NewsCrime and Courts


Crow man takes hunting case to U.S. Supreme Court, says 1868 treaty is on his side

Posted at 8:47 PM, Oct 13, 2018
and last updated 2018-10-13 19:54:22-04

BILLINGS – Native American tribes in the western United States will be closely watching an upcoming Supreme Court case that could set a precedent for tribal hunting rights and the application of Indian treaties.

The case, Clayvin Herrera v. Wyoming, involves a member of the Crow tribe who took an elk in Wyoming and was later convicted of illegal hunting several years ago.
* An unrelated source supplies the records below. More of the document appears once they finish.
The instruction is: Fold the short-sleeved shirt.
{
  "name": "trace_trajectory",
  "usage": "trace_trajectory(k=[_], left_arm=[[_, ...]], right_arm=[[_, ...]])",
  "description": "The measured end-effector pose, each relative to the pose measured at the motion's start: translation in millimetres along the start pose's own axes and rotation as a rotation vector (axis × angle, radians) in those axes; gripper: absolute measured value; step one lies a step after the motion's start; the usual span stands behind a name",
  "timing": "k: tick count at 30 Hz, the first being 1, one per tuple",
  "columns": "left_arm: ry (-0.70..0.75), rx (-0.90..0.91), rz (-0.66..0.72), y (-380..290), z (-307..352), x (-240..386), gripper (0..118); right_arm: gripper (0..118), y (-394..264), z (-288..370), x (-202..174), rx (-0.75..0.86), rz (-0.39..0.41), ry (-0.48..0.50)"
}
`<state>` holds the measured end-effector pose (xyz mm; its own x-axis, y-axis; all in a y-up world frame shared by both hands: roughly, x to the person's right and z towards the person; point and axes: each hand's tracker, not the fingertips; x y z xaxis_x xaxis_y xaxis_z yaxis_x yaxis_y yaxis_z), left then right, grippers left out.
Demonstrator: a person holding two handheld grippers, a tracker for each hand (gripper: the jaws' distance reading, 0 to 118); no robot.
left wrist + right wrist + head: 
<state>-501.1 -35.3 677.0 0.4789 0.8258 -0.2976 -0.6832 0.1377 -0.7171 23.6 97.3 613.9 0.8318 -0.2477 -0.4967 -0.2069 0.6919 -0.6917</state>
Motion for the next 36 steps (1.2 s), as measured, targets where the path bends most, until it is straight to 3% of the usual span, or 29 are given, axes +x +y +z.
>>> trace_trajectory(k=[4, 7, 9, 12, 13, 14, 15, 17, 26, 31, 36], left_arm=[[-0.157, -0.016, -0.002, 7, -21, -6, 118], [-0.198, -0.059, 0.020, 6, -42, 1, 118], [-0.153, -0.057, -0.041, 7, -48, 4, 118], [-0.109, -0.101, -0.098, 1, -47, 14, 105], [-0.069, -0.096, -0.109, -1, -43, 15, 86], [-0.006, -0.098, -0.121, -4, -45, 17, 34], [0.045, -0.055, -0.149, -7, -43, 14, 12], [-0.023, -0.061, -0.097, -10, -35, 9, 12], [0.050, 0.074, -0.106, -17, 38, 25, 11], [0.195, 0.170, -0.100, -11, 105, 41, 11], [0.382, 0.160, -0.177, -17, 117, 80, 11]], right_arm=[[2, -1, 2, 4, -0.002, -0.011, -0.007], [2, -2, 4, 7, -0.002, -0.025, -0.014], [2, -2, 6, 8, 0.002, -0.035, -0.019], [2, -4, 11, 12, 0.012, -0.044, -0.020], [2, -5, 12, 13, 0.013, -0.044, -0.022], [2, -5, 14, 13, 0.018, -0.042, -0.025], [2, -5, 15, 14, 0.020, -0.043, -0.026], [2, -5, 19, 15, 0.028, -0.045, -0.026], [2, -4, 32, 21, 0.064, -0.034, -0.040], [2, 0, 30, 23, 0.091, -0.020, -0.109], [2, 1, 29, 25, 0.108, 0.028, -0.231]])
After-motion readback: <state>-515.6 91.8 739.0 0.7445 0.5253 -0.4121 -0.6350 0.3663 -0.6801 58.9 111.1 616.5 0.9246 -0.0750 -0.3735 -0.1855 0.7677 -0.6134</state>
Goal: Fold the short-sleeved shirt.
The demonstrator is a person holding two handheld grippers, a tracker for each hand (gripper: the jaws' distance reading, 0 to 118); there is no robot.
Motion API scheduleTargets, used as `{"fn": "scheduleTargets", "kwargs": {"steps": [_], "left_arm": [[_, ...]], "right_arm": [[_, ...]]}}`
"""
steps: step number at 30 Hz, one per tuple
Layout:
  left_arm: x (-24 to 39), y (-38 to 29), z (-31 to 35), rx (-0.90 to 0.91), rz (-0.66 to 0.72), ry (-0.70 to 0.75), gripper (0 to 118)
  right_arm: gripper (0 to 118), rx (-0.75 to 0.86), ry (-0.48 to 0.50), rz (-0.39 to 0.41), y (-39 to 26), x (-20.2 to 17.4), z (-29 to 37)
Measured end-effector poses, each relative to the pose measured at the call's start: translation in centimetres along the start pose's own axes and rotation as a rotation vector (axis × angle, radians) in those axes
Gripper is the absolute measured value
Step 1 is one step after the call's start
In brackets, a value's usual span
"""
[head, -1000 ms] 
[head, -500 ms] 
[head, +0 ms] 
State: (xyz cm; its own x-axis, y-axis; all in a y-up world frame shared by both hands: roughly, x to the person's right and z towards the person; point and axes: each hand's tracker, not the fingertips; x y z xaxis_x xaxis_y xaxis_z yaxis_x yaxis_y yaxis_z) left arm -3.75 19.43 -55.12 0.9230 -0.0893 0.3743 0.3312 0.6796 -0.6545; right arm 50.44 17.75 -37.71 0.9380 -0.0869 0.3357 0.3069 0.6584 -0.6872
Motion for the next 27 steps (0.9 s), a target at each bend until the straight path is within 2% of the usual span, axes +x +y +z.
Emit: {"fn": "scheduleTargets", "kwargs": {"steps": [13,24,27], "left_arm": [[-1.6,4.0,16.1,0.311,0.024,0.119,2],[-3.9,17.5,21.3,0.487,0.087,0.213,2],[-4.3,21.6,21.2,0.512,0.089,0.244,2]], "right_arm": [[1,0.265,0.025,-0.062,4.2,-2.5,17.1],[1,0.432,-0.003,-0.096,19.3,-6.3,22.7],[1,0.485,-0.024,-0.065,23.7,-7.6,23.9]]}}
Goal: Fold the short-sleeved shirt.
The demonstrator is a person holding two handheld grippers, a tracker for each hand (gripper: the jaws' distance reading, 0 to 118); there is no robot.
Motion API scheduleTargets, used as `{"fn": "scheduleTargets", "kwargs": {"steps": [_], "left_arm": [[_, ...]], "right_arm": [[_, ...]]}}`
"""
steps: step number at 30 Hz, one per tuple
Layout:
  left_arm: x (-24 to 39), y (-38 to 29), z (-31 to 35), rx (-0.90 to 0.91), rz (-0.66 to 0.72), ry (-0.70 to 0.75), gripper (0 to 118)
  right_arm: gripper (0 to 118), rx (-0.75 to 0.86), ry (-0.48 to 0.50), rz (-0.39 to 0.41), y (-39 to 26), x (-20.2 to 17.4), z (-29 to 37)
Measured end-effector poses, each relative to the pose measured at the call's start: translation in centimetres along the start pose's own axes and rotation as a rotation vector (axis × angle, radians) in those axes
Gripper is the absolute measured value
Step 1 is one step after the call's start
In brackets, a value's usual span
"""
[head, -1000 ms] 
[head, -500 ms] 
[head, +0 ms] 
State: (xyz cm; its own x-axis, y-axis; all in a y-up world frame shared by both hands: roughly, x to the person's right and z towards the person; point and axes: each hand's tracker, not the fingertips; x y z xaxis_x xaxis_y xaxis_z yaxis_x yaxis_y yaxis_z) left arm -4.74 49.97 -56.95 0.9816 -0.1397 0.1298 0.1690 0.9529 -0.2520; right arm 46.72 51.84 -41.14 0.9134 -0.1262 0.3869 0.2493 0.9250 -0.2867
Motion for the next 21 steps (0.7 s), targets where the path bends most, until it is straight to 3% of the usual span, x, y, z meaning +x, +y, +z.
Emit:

“It is really about a case where a guy went hunting. He pursued an elk across the reservation line and into the state of Wyoming, where they ended up killing a few elk and bringing the meat back to the reservation,” said Monte Mills with the University of Montana Law School.

Mills is familiar with the case as co-director of the Margery Hunter Brown Indian Law Clinic at the University of Montana in Missoula. He has also written briefs for the case.

“Eventually he was charged by game wardens in Wyoming with violating Wyoming game law,” said Mills.

However, Herrera believes the Laramie Treaty of 1868 is on his side. It says tribal members have the right to hunt on unoccupied land but the Crow reservation currently ends at the Montana-Wyoming border.

“He’s arguing, I have a treaty right and I can’t be punished by Wyoming. I’m not subject to Wyoming law. I am governed by the treaty with the United States,” said Mills.

In response, Wyoming said, those treaty rights ended when Wyoming became a state.

“Wyoming is relying on previous cases that said when this area became the Big Horn National Forest that meant that it was occupied,” said Mills.

The case is still months away from actually hitting the Supreme Court docket. Herrera’s legal team has filed their legal briefs and currently, the Wyoming state attorneys are filing their response.

Wyoming’s legal brief is due by Nov. 13 and Herrera has the chance to reply by Dec. 13.

The Supreme Court won’t likely hear the case until January 2019. A decision may not be reached until late spring or early summer 2019, said Mills.

Many will be watching the case carefully, especially tribal members, Mills said. The case could lay the groundwork for future land rights cases involving tribes and states for years to come, he said.

“It’s important to remember that Indian people were here before the United States, before the constitution,” said Mills. “Those treaties still say that’s the supreme law of the land and that’s one of the issues in this Herrera case, whether or not that treaty still exists, then Wyoming law can’t apply.”

Mills also says this a case is one nontribal members will want to watch.

“Even 150 years later, it’s a fundamental question about our constitutional commitments. And that’s an important national question for all of us in the United States, regardless of our connection with Indian country,” said Mills.

Pertaining to this case, the state of Wyoming has also raised concern about its ability to regulate game and hunters within its borders, according to Mills. He says an underlying concern for Wyoming when it comes to treaty rights continues to be how the state views its authority to regulate hunts.

On the side of the tribes, listed in Herrera’s brief, are arguments about the importance of the role of hunting, fishing, and gathering for tribes.

Mills said a number of tribes in Montana take part in offseason hunting and currently hunt near Yellowstone National Park for bison, which is done pursuant to treaty agreements.